My dissertation addresses the fundamental level of processing speed in PWA. This project is based on the concept of general slowing and processing-speed theories. Processing speed has an important role in activating memory functions to complete information processing within a specific time frame. If PWA have slowed processing for language-specific information or general slowing the slowness would cause additive processing difficulties for complex levels of cognitive processing that require WM or STM. Therefore, my project will examine whether

PWA are slow and if so, whether this slowing is related to the presence of aphasia and whether the slowing is different between linguistic and nonlinguistic domains. As such, this conference will be very important in helping me think through important issues in working memory and my specific interests—processing speed and general cognitive deficits in PWA.

In addition, attending this conference is important for my future career path as an independent aphasia researcher. One of my future projects will directly involve aphasia treatment of cognitive functions. Attending this conference will be critical for me to develop this project effectively. The future direction of aphasia treatment study will be about generalization effects.

More specifically, the ultimate goal of treatment in PWA is generalization. Thus, it is important to investigate whether direct treatment on cognitive functions will enhance generalization effects.

In addition, testing working memory training with and without language targets will also be one aspect of my future treatment study. Getting an informed update on related recent studies at the conference will be a great way for me to start preparing for my future projects.

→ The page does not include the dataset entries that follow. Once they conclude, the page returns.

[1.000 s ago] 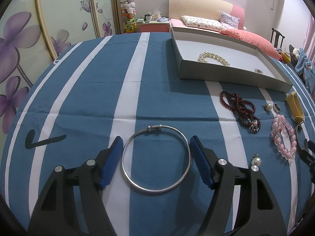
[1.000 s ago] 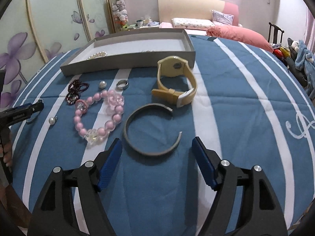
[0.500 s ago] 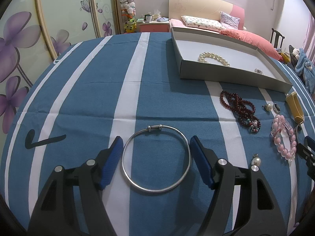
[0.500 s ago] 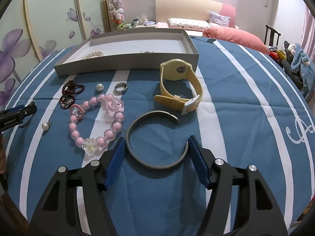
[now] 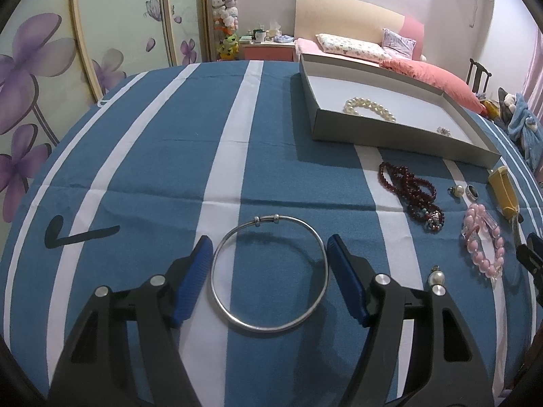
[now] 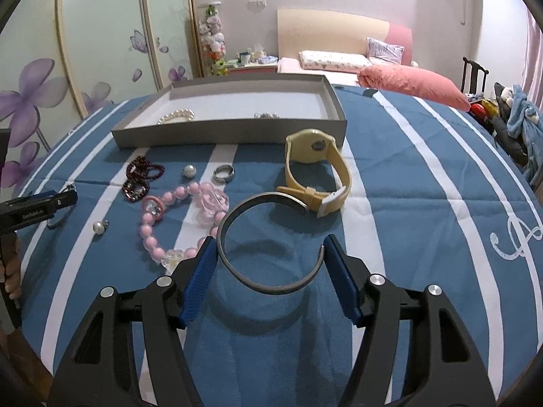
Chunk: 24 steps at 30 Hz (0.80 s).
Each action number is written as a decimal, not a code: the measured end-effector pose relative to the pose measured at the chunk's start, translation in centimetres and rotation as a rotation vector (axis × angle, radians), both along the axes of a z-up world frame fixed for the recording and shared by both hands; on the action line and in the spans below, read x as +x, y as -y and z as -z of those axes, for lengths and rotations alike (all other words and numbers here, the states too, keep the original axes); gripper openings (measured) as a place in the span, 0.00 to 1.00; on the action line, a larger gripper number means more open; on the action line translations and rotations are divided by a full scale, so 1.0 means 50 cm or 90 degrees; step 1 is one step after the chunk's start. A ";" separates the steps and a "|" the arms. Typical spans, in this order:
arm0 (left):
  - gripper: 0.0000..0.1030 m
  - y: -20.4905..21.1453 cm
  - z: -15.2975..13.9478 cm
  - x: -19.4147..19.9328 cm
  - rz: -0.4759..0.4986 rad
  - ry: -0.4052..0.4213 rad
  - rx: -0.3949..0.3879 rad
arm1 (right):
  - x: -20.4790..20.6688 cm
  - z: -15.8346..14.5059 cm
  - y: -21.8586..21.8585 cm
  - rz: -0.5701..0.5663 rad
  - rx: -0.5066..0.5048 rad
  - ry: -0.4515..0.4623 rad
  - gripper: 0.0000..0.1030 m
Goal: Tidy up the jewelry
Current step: 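Grasp the silver wire bangle with the left tool while the right tool grasps the gray cuff bangle, then carry the silver bangle into the gray tray with the left tool while the right tool places the cuff there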
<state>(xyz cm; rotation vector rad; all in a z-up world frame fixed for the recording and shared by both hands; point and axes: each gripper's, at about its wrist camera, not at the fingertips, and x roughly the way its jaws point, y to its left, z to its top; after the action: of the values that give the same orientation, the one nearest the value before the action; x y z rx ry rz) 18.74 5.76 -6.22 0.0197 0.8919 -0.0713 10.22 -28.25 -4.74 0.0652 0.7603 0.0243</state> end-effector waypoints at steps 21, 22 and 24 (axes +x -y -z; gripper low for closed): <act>0.65 0.016 -0.136 -0.077 -0.015 0.208 -0.024 | -0.012 -0.086 0.019 0.014 0.016 0.151 0.62; 0.65 0.022 -0.144 -0.083 -0.014 0.223 -0.022 | -0.011 -0.091 0.022 0.016 0.016 0.162 0.62; 0.65 0.035 -0.159 -0.096 -0.011 0.256 -0.017 | -0.010 -0.104 0.024 0.019 0.018 0.186 0.62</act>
<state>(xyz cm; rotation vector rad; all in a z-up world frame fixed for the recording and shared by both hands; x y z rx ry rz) 13.93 4.02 1.73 0.0007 0.4884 -0.0601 9.74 -29.46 0.45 0.0972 0.4676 0.0164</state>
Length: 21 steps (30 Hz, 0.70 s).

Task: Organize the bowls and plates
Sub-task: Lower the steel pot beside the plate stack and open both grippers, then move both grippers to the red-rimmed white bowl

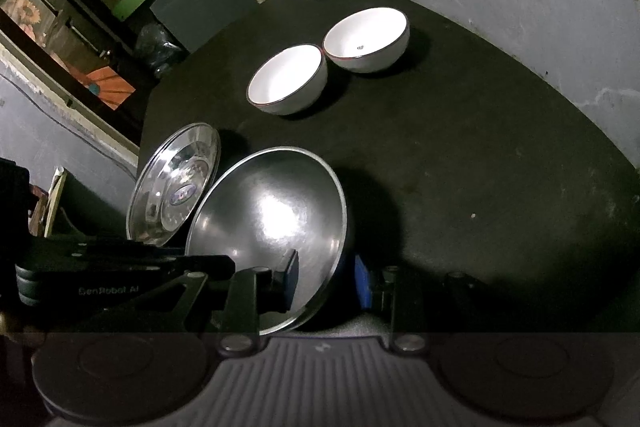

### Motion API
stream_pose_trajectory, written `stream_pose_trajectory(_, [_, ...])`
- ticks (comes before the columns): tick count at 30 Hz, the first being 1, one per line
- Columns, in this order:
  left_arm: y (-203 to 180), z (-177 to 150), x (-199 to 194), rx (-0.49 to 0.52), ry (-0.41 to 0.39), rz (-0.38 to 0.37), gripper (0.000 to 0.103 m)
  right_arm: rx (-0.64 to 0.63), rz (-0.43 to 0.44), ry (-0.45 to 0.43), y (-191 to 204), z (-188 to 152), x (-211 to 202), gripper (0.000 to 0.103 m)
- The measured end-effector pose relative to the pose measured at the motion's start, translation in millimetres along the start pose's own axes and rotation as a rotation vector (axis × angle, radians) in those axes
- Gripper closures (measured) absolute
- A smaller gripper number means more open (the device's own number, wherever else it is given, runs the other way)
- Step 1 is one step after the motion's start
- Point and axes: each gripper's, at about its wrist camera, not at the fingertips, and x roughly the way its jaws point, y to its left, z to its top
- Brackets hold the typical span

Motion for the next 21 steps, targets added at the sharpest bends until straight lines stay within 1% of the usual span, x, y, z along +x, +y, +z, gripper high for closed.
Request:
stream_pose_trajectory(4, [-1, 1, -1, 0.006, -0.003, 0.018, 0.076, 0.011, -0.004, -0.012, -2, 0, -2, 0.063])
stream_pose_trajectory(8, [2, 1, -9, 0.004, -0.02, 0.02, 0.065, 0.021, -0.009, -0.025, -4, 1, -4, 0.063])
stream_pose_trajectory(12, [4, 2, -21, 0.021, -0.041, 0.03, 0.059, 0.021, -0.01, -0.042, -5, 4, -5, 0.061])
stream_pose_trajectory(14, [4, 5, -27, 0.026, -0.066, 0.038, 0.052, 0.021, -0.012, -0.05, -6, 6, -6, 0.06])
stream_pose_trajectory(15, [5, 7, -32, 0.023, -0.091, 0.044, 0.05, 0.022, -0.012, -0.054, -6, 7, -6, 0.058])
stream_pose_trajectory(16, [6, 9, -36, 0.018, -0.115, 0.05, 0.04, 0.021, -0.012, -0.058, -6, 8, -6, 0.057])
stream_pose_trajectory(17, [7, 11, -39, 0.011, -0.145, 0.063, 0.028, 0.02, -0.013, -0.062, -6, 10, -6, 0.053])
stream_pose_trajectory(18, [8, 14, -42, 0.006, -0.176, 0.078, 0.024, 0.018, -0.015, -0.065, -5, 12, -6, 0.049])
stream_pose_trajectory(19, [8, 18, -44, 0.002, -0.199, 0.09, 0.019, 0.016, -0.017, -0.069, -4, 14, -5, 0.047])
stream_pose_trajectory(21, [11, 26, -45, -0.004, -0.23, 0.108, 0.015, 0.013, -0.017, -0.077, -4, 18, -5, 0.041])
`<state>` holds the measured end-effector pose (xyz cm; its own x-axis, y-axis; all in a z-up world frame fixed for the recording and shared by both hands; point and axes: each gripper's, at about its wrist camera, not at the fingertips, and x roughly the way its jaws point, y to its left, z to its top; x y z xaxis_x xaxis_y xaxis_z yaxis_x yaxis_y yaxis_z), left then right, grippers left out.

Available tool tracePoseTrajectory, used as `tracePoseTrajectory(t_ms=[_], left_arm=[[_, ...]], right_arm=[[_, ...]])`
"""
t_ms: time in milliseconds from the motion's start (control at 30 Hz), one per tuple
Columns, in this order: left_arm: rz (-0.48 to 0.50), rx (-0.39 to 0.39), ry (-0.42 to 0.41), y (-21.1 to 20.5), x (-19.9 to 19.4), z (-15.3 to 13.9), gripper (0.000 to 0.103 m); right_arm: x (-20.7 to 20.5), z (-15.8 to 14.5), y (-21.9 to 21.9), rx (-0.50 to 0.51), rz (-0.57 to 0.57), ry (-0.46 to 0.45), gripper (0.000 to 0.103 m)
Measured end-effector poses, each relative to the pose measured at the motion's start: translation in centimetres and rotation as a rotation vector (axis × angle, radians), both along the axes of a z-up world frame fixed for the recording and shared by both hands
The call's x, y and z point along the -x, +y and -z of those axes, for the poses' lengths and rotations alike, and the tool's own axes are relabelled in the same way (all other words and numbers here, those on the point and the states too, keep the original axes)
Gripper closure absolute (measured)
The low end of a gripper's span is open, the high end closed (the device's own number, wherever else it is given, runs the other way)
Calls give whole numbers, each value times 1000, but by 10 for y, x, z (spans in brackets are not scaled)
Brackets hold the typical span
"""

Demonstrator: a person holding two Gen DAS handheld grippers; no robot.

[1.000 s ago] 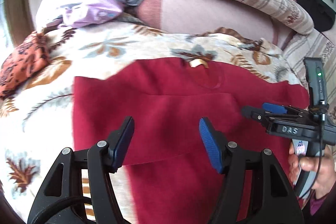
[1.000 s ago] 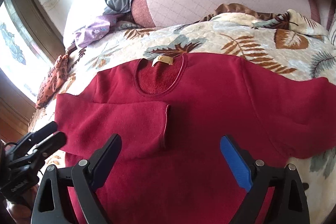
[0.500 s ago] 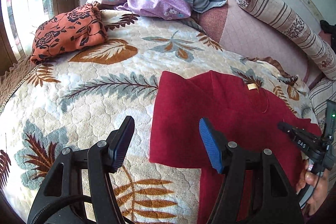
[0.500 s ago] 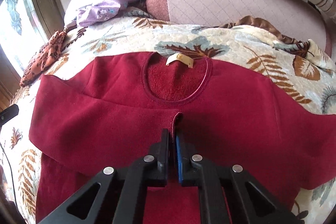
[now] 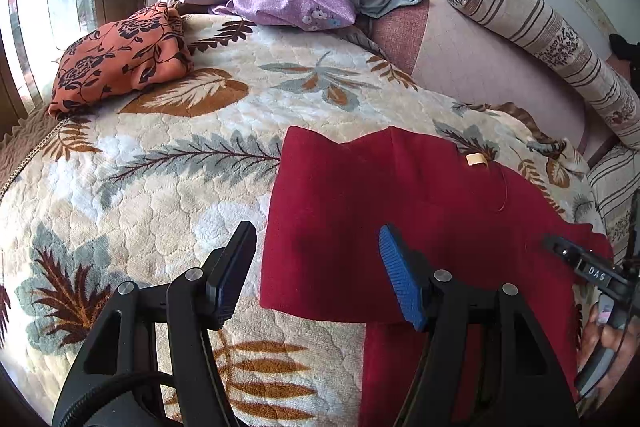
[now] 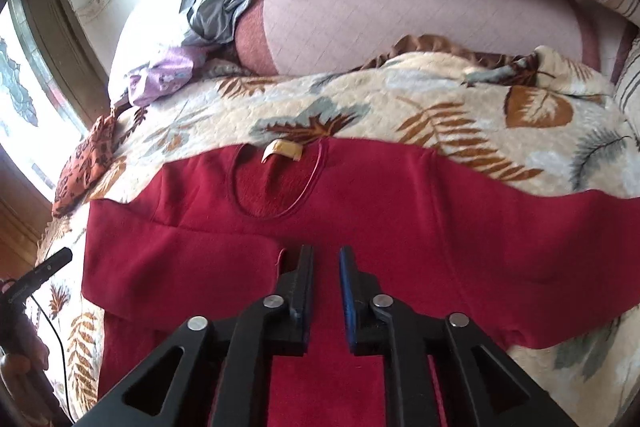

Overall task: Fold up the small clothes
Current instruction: 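Grasp the sweater's side edge with the right gripper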

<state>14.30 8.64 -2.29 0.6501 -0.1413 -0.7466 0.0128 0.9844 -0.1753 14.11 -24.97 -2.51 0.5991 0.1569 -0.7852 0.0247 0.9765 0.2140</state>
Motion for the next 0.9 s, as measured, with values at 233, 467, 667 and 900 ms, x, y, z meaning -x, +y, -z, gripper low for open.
tracePoseTrajectory(t_ms=[233, 467, 667, 900], left_arm=[[-18, -17, 8, 13, 1, 1, 39], [-45, 0, 13, 22, 0, 0, 39], [-57, 17, 4, 21, -2, -4, 39], [2, -4, 9, -6, -5, 0, 39]], right_arm=[[-22, 44, 56, 32, -105, 35, 30], [-24, 34, 61, 71, -102, -19, 99], [-5, -16, 15, 60, 5, -145, 99], [7, -27, -53, 83, 165, -122, 99]])
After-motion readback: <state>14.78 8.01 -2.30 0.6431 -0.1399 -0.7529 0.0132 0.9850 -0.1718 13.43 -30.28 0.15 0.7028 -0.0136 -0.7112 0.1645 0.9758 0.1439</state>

Finally, I am currently working on my dissertation and plan to graduate next year.

Connecting with researchers now will be extremely helpful in developing a professional network to support my postdoctoral career. My current plan is to get a postdoctoral position to strengthen my research career, and my ultimate goal is to work in an academic setting as an independent

researcher focusing on the role of cognitive functions in language rehabilitation in PWA. As a researcher, a very important goal is to spearhead clinically beneficial research grounded in sound theoretical approaches. Therefore, my movement between clinical impressions, theoretical foundations and empirical evidence will continue throughout my research career.

Attending the conference would provide an opportunity to meet experts who currently work in the field. Considering the topic of this year’s conference, my attendance will have profound professional benefits. I am also sure that this award will allow me to defray my travel and registration expenses so that I can attend this compelling conference. I appreciate your consideration of my application, as I know that attending this conference will help me achieve my professional goals.